A Nissan NP200 was also stolen on the scene


----------



## Stroodlepuff (14/10/14)

Seriously!!!!


----------



## BumbleBee (14/10/14)

KieranD said:


> SAPS confirms that 4 bystanders have been arrested for theft.
> 
> A Nissan NP200 was also stolen on the scene


unfknblvble!


----------



## Stroodlepuff (14/10/14)

http://www.news24.com/Multimedia/MyNews24/Horror-Alberton-crash-20141014


----------



## Stroodlepuff (14/10/14)

http://albertonrecord.co.za/48116/bodies-scattered-n12-truck-crash/


----------



## Stroodlepuff (14/10/14)

http://comarochronicle.co.za/60854/pics-n12-road-carnage-52-car-pile/


----------



## Stroodlepuff (14/10/14)




----------



## thekeeperza (14/10/14)

Highway is still closed


----------



## RoSsIkId (14/10/14)

Highway will be closed for about 12 hours


----------



## Chef Guest (14/10/14)

It's so sad...

Sent from the Dark Side of The Force

Reactions: Agree 1


----------



## Stroodlepuff (14/10/14)

It really is terrible  I feel so bad for everyone involved!

And this people is why I have an intense fear of trucks! I hate them! Trucks and Bikes - No offence to the people here that enjoy bikes but I personally cant stand them!I think they are death traps - and trucks are a huge danger! They should not be allowed on the roads during peak times


----------



## Chef Guest (14/10/14)

The bigger of the 2 problems is trucks Stroodles. 

I hear what you're saying about bikers and bikers shouldn't ride irresponsibility; but the majority of motorcycle accidents are caused by car drivers who aren't bike concious and just change lanes or slam on breaks without checking their mirrors or blind spots regularly. Trust me on that one. I've had a lot if near misses, both on the highway and in normal traffic scenarios.
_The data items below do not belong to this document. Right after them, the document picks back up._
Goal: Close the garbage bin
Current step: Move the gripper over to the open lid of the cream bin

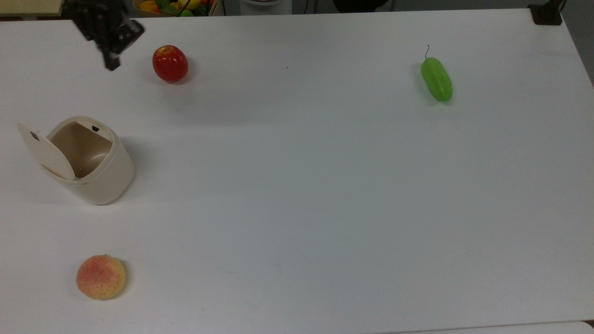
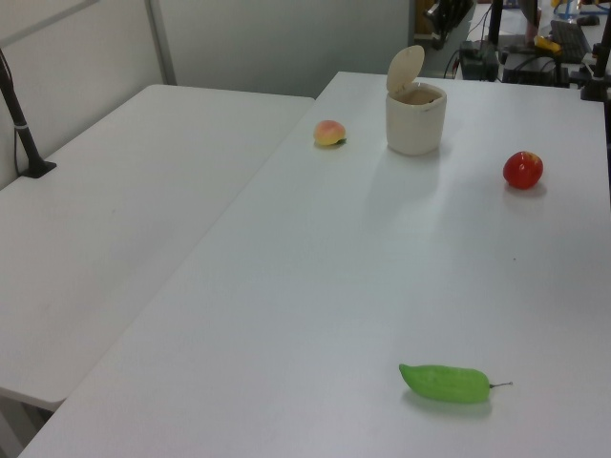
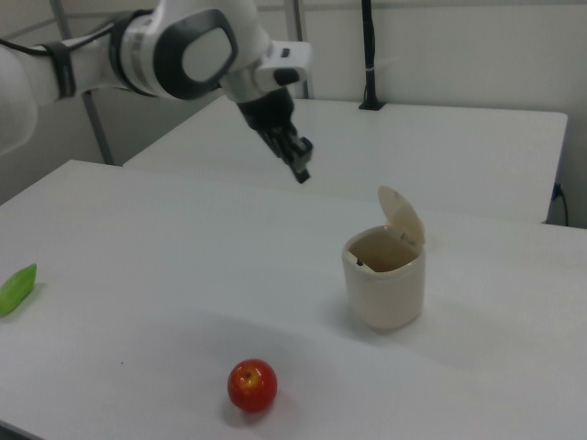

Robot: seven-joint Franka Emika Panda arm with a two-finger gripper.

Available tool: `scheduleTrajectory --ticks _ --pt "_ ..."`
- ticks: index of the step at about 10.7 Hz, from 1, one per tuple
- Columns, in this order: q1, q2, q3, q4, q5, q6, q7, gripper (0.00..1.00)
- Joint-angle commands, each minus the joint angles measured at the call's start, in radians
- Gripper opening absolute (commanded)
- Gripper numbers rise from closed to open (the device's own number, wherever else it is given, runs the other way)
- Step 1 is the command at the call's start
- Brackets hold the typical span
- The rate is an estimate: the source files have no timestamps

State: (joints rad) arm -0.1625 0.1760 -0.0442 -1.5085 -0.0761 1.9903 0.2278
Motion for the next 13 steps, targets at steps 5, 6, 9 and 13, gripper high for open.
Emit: scheduleTrajectory --ticks 5,6,9,13 --pt "-0.136 0.095 0.001 -0.002 -0.008 0.407 0.035 0.00" --pt "-0.146 0.117 0.001 -0.002 -0.008 0.456 0.038 0.00" --pt "-0.163 0.167 0.001 -0.002 -0.008 0.562 0.038 0.00" --pt "-0.167 0.227 0.001 -0.004 -0.004 0.650 0.039 0.00"
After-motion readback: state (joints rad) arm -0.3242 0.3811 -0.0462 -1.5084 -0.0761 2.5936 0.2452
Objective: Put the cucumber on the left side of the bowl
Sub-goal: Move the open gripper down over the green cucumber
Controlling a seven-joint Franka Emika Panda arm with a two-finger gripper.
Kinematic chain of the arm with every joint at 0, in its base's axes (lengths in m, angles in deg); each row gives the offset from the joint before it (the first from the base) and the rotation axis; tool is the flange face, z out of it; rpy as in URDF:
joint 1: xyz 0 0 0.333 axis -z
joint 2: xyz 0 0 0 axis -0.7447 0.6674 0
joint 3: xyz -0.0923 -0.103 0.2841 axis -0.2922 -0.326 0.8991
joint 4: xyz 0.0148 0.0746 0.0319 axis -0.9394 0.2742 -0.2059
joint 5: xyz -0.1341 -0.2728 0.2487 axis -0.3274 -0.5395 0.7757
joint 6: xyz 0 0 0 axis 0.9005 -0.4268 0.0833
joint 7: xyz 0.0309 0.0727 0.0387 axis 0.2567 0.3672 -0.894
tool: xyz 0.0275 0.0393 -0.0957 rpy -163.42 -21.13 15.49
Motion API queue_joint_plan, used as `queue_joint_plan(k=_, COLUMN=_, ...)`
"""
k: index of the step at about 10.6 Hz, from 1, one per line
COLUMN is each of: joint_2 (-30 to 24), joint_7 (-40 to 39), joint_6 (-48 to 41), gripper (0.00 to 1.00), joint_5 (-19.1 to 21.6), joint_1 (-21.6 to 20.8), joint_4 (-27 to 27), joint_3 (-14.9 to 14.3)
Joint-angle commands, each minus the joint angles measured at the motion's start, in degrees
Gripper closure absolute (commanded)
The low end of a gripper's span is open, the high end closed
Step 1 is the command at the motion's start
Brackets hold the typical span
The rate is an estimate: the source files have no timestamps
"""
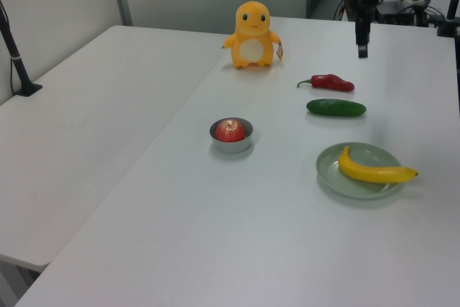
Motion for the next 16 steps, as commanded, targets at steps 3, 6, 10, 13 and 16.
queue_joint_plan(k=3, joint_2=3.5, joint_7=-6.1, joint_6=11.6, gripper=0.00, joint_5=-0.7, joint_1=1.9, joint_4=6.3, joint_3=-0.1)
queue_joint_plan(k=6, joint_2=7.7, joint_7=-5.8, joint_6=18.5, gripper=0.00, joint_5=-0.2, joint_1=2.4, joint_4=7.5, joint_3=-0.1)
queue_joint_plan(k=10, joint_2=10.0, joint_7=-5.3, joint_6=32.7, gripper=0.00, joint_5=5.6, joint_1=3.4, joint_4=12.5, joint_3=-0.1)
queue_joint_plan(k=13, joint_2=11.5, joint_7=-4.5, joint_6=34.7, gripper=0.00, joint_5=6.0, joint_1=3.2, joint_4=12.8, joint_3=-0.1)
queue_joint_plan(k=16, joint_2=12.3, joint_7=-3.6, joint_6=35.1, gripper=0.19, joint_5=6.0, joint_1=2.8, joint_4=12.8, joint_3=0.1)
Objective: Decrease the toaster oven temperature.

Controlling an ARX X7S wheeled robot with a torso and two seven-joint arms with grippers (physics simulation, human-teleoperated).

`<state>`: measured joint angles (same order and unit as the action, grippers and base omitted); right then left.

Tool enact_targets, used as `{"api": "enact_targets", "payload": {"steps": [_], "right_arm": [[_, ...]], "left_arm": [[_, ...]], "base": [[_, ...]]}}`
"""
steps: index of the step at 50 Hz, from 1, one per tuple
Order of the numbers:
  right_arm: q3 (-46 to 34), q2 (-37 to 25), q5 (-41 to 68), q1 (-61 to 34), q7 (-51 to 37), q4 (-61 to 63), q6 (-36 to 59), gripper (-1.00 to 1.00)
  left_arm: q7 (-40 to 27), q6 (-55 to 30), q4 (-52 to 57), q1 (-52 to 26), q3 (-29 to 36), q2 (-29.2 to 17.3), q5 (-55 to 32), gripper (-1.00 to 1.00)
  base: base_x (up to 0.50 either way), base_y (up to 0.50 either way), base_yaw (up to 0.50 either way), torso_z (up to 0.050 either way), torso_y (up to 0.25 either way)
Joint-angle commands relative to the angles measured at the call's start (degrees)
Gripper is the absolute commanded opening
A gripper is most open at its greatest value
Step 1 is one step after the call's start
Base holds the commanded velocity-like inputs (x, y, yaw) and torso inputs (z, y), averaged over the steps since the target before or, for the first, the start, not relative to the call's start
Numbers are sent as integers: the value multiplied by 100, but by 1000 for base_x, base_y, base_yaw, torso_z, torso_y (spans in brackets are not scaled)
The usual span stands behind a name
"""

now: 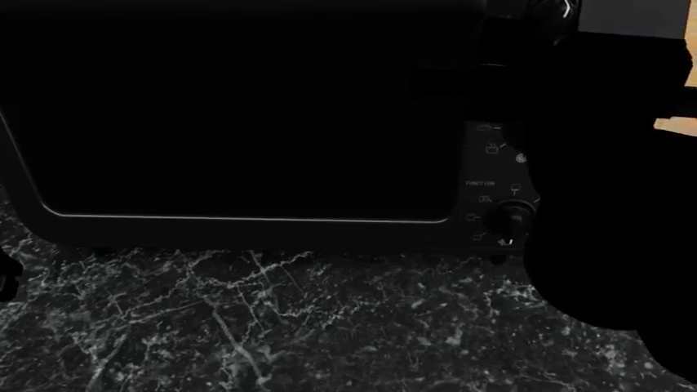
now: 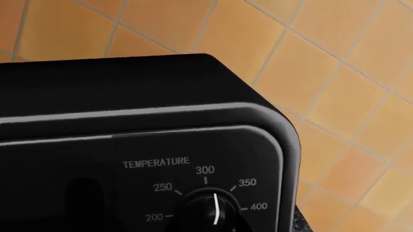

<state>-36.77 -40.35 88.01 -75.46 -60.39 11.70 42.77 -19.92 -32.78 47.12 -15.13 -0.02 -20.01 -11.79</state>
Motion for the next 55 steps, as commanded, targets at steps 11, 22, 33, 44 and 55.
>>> {"api": "enact_targets", "payload": {"steps": [11,22,33,44,55], "right_arm": [[-677,-1,-304,-301,950,-443,456,-100],[-1027,-94,-547,-547,1108,-217,927,-100],[-1373,-114,-801,-797,1343,-85,1348,-100],[-1675,-136,-989,-1001,1497,39,1726,-100],[-1994,-190,-1247,-1167,1709,229,2034,-100]], "left_arm": [[-50,14,-34,-18,63,-12,-11,100],[-80,-13,13,-17,58,-29,-37,100],[-105,-3,-14,-35,82,-36,-42,100],[-128,-25,-15,-74,106,-49,-57,100],[-149,-39,22,-76,111,-76,-73,100]], "base": [[13,2,10,0,0],[13,2,9,0,0],[12,2,9,0,0],[11,2,8,0,0],[7,1,6,0,0]]}}
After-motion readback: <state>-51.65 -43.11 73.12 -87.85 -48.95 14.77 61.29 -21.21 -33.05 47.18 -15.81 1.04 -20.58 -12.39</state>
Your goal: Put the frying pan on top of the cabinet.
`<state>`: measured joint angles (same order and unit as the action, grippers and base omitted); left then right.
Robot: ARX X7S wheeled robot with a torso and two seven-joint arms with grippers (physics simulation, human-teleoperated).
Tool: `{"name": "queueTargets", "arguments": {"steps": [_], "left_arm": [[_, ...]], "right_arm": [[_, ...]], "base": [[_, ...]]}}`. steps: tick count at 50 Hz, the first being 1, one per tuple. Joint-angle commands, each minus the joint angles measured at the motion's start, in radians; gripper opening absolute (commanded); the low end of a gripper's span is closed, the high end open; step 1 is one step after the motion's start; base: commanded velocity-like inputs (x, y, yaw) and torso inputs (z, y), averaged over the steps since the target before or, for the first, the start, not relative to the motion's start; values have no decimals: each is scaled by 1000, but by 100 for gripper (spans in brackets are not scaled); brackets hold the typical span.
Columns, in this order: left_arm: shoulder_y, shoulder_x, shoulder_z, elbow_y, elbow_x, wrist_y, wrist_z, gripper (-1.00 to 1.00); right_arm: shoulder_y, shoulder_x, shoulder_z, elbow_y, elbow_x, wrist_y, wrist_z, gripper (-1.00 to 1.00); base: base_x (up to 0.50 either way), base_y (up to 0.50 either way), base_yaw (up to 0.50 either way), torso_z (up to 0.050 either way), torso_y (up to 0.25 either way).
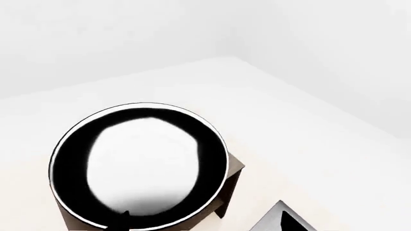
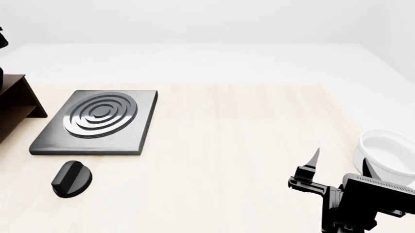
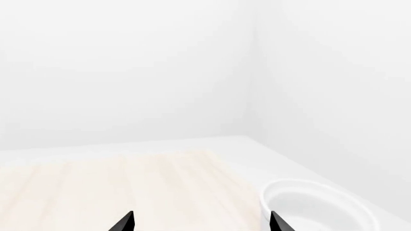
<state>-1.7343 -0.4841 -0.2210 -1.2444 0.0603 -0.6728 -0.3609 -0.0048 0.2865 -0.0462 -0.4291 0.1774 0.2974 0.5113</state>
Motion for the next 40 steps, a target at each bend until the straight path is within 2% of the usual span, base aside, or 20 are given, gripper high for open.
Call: {"name": "queueTargets", "arguments": {"steps": [1,2,3,5,9,10,11,12,14,16,21,40], "left_arm": [[123,148,84,527,1,-184,153,100],[192,171,97,677,-12,-264,191,100],[199,171,96,710,-12,-276,191,100],[334,221,89,1010,-70,-424,263,100],[515,289,67,1336,-154,-584,334,100],[583,324,31,1442,-200,-605,369,100],[690,339,64,1564,-220,-615,390,100],[764,367,50,1647,-247,-611,408,100],[886,390,59,1752,-286,-586,448,100],[1005,413,72,1814,-305,-530,468,100],[1129,435,112,1864,-303,-421,462,100],[1181,417,153,1860,-340,-344,449,100]], "right_arm": [[1,3,-5,8,2,-7,0,100],[2,3,-6,12,2,-8,0,100],[2,3,-7,12,2,-8,1,100],[5,3,-8,15,3,-7,0,100],[10,2,-13,22,4,-10,-2,100],[12,2,-16,28,4,-14,-3,100],[13,1,-20,33,3,-17,-5,100],[14,1,-22,39,2,-21,-7,100],[19,1,-23,47,5,-23,-10,100],[23,5,-28,39,5,-16,-13,100],[32,13,-41,26,-2,-14,-18,100],[92,45,-93,-70,-40,42,-25,100]], "base": [[0,0,0,0,0],[0,0,0,0,0],[0,0,0,0,0],[0,0,0,0,0],[0,0,0,0,0],[0,0,0,0,0],[0,0,0,0,0],[0,0,0,0,0],[0,0,0,0,0],[0,0,0,0,0],[0,0,0,0,0],[0,0,0,0,0]]}}
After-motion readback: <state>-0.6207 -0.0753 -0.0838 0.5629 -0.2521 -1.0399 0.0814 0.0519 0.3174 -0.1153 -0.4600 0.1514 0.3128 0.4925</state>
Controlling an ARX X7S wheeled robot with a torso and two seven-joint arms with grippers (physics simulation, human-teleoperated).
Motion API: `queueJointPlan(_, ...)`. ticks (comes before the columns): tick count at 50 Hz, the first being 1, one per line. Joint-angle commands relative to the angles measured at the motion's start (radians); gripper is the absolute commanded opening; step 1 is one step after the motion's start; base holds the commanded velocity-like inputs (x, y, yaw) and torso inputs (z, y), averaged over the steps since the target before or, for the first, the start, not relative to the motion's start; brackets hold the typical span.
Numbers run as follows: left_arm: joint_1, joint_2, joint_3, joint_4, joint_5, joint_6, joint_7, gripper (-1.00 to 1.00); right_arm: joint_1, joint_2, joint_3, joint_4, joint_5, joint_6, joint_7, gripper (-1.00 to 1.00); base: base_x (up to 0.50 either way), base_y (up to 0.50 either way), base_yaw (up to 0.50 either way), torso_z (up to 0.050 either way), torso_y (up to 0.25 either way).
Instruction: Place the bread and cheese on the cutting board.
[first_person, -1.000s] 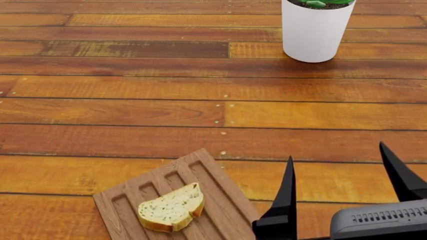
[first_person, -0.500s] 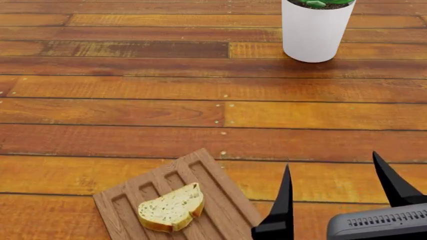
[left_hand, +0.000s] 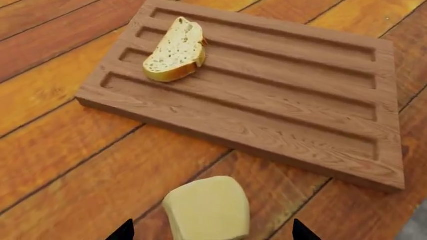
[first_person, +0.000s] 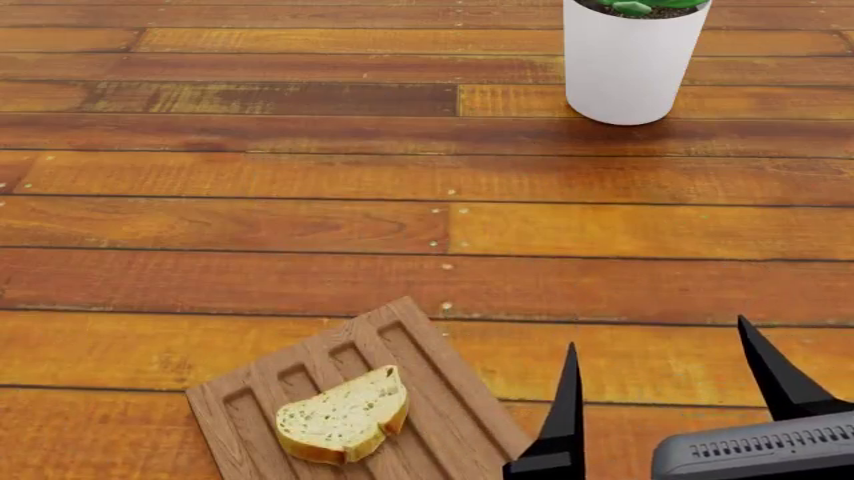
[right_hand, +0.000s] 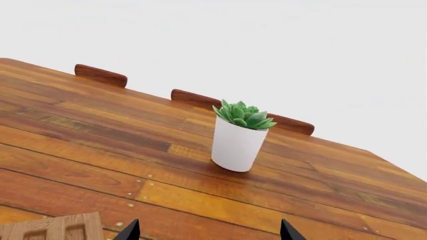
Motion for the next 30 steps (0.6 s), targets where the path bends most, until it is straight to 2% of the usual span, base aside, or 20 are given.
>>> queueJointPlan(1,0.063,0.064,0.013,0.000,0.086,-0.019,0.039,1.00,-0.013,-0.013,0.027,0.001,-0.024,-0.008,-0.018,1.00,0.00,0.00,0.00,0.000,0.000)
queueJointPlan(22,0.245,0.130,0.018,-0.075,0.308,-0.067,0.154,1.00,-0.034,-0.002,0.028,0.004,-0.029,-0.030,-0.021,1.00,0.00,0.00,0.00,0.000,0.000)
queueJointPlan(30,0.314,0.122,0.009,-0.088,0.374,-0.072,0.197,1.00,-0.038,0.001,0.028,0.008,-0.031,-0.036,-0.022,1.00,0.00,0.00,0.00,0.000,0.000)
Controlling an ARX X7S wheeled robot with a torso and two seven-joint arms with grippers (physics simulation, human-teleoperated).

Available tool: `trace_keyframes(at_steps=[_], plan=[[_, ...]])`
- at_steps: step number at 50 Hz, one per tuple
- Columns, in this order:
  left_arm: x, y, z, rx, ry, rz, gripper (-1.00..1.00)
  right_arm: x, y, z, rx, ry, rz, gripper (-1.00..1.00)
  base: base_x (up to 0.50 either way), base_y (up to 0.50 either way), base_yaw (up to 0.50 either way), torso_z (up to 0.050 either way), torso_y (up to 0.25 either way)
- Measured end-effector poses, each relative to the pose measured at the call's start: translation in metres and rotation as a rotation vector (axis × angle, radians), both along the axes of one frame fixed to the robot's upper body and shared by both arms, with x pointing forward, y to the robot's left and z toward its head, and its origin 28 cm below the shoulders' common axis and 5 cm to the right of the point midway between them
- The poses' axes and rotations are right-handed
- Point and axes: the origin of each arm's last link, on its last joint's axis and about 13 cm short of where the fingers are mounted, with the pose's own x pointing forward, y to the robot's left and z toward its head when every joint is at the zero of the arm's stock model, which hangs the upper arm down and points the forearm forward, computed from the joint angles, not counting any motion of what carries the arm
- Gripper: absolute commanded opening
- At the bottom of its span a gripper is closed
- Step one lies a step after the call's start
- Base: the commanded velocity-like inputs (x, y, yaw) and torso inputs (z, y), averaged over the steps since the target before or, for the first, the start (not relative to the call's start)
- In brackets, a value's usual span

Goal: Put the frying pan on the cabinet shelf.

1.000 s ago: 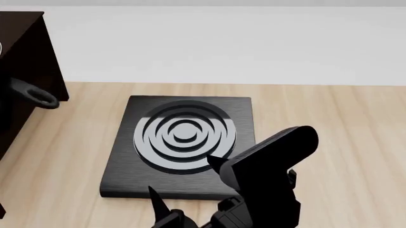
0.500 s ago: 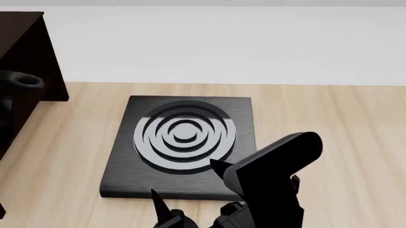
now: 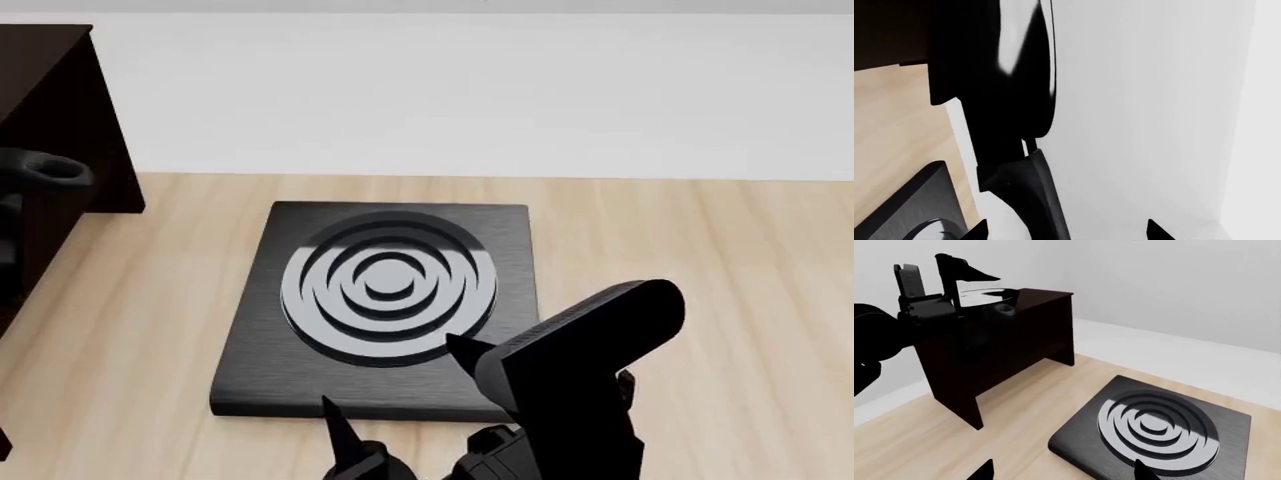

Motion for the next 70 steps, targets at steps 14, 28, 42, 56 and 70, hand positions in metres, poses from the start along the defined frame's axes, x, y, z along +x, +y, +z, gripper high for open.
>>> trace_keyframes(at_steps=[14,28,42,56,70], plan=[[-0.014,-0.002,-0.004,-0.003,-0.004,0.004,1.00,-0.002,-0.001,-0.001,0.003,-0.004,-0.007,1.00,0.00,0.00,0.00,0.000,0.000],[-0.031,-0.008,-0.004,0.001,-0.012,-0.012,1.00,-0.004,-0.001,-0.002,0.007,-0.008,-0.012,1.00,0.00,0.00,0.00,0.000,0.000],[-0.051,-0.017,0.003,0.029,-0.037,-0.050,1.00,-0.004,-0.002,-0.002,0.014,-0.012,-0.020,1.00,0.00,0.00,0.00,0.000,0.000],[-0.075,-0.028,0.000,0.138,-0.064,-0.088,1.00,-0.003,-0.004,0.000,0.040,-0.035,-0.047,1.00,0.00,0.00,0.00,0.000,0.000],[-0.088,-0.035,-0.006,0.300,-0.094,-0.094,1.00,0.001,-0.009,0.009,0.087,-0.073,-0.108,1.00,0.00,0.00,0.00,0.000,0.000]])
Most truck accidents on the other hand are caused by over tired drivers and under maintained vehicles. I recall being at a distribution centre for one of SA's biggest companies, and seeing a truck leaving. The vehicle had no side mirror on the right side and a good number of the tyres were worn beyond what is acceptability safe. 2 were even showing the threads!

All the companies try to save money by not properly maintaining their vehicles making them unsafe. And the drivers earn so little that they always pull additional hours and will drive faster than allowed to try and earn some extra cash. 

Sent from the Dark Side of The Force

Reactions: Agree 2


----------